Scholars Gear Up to Defend School Desegregation
By Christina Asquith
As the U.S. Supreme Court prepares to hear two school desegregation cases, a group of more than 600 organizations, legal experts and education scholars are filing briefs supporting what the NAACP calls “voluntary integration efforts.”
“What is at issue is this country’s promise made 52 years ago in Brown v. Board of Education and how much is left of that promise,” says Theodore M. Shaw, president and director-counsel of the NAACP Legal Defense and Educational Fund.
The Supreme Court will begin hearing oral arguments on Dec. 4 in cases brought on by parent groups in Seattle and Louisville, Ky. In both cases, local education officials designed enrollment plans that encouraged racial diversity while allowing children to attend neighborhood schools and have some measure of school choice. These efforts were challenged by parent groups, who filed lawsuits claiming that the consideration of race was a violation of the Equal Protection Clause of the 14th Amendment.

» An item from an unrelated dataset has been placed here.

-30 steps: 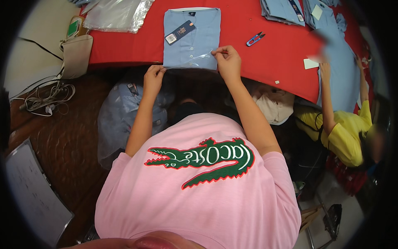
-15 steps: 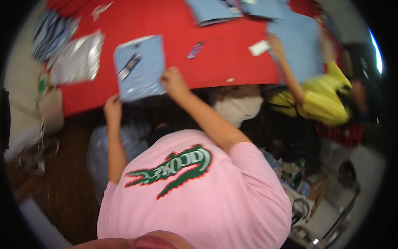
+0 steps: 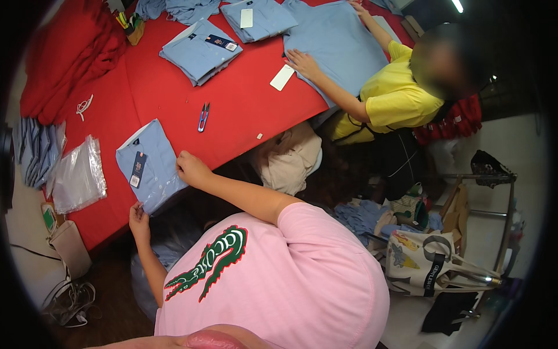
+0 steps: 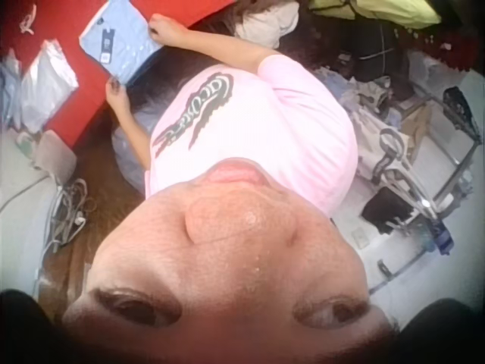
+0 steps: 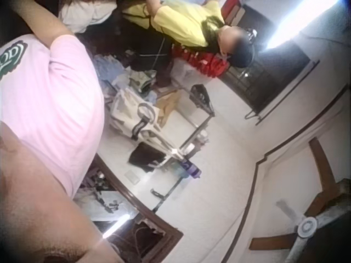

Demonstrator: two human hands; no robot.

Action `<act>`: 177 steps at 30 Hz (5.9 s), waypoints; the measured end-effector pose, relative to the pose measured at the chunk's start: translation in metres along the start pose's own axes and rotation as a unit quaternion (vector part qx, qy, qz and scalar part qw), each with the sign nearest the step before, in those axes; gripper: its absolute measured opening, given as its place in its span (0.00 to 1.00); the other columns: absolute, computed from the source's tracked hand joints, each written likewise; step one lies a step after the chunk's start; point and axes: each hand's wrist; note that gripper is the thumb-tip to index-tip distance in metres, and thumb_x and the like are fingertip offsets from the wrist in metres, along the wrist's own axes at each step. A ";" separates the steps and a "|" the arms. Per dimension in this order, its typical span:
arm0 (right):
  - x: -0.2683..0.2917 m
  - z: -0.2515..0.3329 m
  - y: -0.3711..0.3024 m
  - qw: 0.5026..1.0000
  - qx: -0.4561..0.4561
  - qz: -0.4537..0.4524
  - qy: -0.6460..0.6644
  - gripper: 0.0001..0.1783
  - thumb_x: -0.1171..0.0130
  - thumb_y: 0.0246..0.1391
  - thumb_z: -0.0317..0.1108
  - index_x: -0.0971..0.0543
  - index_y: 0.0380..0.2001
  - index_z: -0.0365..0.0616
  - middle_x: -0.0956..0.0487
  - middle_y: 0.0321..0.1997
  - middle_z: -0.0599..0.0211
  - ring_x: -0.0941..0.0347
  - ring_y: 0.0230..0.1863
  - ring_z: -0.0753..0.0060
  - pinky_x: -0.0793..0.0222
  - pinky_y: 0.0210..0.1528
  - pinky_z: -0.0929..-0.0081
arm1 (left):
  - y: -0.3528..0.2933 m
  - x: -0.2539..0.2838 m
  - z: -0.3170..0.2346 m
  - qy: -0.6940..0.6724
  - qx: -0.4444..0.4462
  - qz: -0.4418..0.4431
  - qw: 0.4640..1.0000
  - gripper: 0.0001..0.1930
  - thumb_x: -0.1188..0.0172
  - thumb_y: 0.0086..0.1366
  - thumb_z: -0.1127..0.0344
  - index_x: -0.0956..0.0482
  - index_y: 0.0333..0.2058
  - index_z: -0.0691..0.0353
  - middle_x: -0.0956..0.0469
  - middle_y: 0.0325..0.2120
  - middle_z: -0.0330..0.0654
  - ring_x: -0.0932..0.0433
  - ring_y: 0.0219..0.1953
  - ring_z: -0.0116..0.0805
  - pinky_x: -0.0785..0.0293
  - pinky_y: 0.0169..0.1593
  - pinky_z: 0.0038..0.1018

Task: The person places folded shirts into clear plastic bags, smooths the bags to remove air, and seals them.

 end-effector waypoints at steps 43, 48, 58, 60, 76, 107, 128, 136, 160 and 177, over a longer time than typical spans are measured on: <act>0.029 0.013 0.080 0.994 0.067 0.020 -0.083 0.09 0.36 0.65 0.31 0.17 0.45 0.40 0.17 0.44 0.62 0.19 0.47 0.56 0.24 0.51 0.61 | 0.059 0.008 -0.066 0.298 -0.359 -0.125 0.875 0.07 0.31 0.67 0.69 0.20 0.40 0.62 0.17 0.42 0.44 0.18 0.47 0.50 0.24 0.51 0.42; -0.015 0.077 0.092 0.962 -0.006 0.217 0.166 0.13 0.38 0.67 0.28 0.17 0.53 0.39 0.18 0.45 0.68 0.21 0.44 0.73 0.25 0.48 0.72 | 0.063 0.014 -0.077 0.258 -0.360 -0.098 0.891 0.04 0.33 0.70 0.71 0.20 0.38 0.62 0.15 0.43 0.44 0.16 0.46 0.48 0.22 0.49 0.39; 0.014 0.060 0.127 0.855 -0.223 0.459 0.092 0.13 0.31 0.61 0.33 0.12 0.46 0.39 0.20 0.32 0.76 0.28 0.35 0.83 0.30 0.42 0.78 | 0.093 0.033 -0.050 0.206 -0.274 0.009 0.939 0.05 0.36 0.72 0.70 0.19 0.43 0.64 0.14 0.42 0.47 0.16 0.46 0.50 0.21 0.50 0.41; 0.023 0.051 0.117 0.864 -0.239 0.433 0.092 0.13 0.29 0.61 0.35 0.11 0.45 0.39 0.17 0.33 0.76 0.27 0.35 0.83 0.30 0.41 0.78 | 0.098 0.037 -0.049 0.200 -0.273 0.033 0.940 0.05 0.36 0.72 0.70 0.19 0.44 0.64 0.14 0.43 0.47 0.16 0.46 0.51 0.21 0.51 0.41; 0.001 0.087 0.083 0.898 -0.252 0.334 0.136 0.09 0.30 0.62 0.28 0.14 0.43 0.34 0.15 0.41 0.69 0.20 0.46 0.79 0.24 0.53 0.80 | 0.100 0.042 -0.054 0.181 -0.262 0.046 0.947 0.05 0.35 0.72 0.70 0.20 0.42 0.64 0.14 0.41 0.46 0.16 0.43 0.50 0.21 0.49 0.39; 0.030 0.061 0.127 0.944 -0.142 0.297 -0.020 0.12 0.31 0.57 0.27 0.14 0.45 0.38 0.15 0.35 0.60 0.16 0.39 0.65 0.22 0.45 0.68 | 0.123 0.040 -0.063 0.184 -0.142 0.097 0.968 0.07 0.36 0.73 0.68 0.21 0.41 0.67 0.14 0.42 0.49 0.15 0.43 0.49 0.21 0.46 0.37; 0.020 0.030 0.132 0.989 0.022 0.134 -0.065 0.07 0.31 0.59 0.29 0.15 0.39 0.40 0.18 0.57 0.56 0.20 0.54 0.59 0.23 0.54 0.64 | 0.146 0.032 -0.086 0.227 -0.139 0.117 0.957 0.06 0.35 0.71 0.68 0.18 0.40 0.64 0.14 0.36 0.45 0.17 0.45 0.43 0.27 0.55 0.41; 0.028 0.045 0.143 0.962 0.069 0.212 -0.155 0.06 0.31 0.46 0.29 0.14 0.30 0.42 0.36 0.82 0.53 0.38 0.77 0.41 0.37 0.76 0.55 | 0.124 0.021 -0.088 0.116 -0.131 0.172 0.969 0.06 0.36 0.74 0.69 0.22 0.38 0.65 0.16 0.52 0.47 0.19 0.49 0.31 0.24 0.55 0.30; 0.028 0.047 0.206 0.929 0.103 0.278 -0.220 0.04 0.32 0.46 0.28 0.18 0.22 0.42 0.39 0.84 0.56 0.47 0.83 0.44 0.42 0.80 0.55 | 0.179 0.049 -0.070 0.328 -0.317 0.115 0.883 0.07 0.35 0.70 0.65 0.20 0.39 0.63 0.22 0.62 0.46 0.24 0.62 0.49 0.35 0.69 0.48; 0.072 0.021 0.148 0.925 -0.154 -0.100 -0.334 0.28 0.24 0.54 0.39 0.22 0.55 0.42 0.20 0.56 0.53 0.21 0.56 0.48 0.23 0.55 0.53 | 0.197 -0.009 -0.107 0.207 -0.257 0.036 0.943 0.20 0.33 0.69 0.62 0.17 0.57 0.60 0.22 0.59 0.47 0.27 0.64 0.49 0.38 0.71 0.46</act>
Point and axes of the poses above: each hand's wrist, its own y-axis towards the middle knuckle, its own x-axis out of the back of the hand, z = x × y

The school districts have won in federal, district and appellate courts. However, the Supreme Court agreed to review the issue on appeal. U.S. Secretary of Education Margaret Spellings has weighed in against using race in admissions, as have officials from the U.S. Department of Justice, arguing that the school districts’ efforts are unconstitutional.
With Justice Sandra Day O’Connor’s retirement and President Bush’s appointment of conservative justices John Roberts and Samuel Alito, it is uncertain how the court will rule.
Research by Dr. Gary Orfield, director of the Civil Rights Project at Harvard University, shows that segregated schools tend to be unequal in many respects: They have higher concentrations of poverty, higher turnover among teachers, fewer well-qualified teachers and fewer Advanced Placement courses.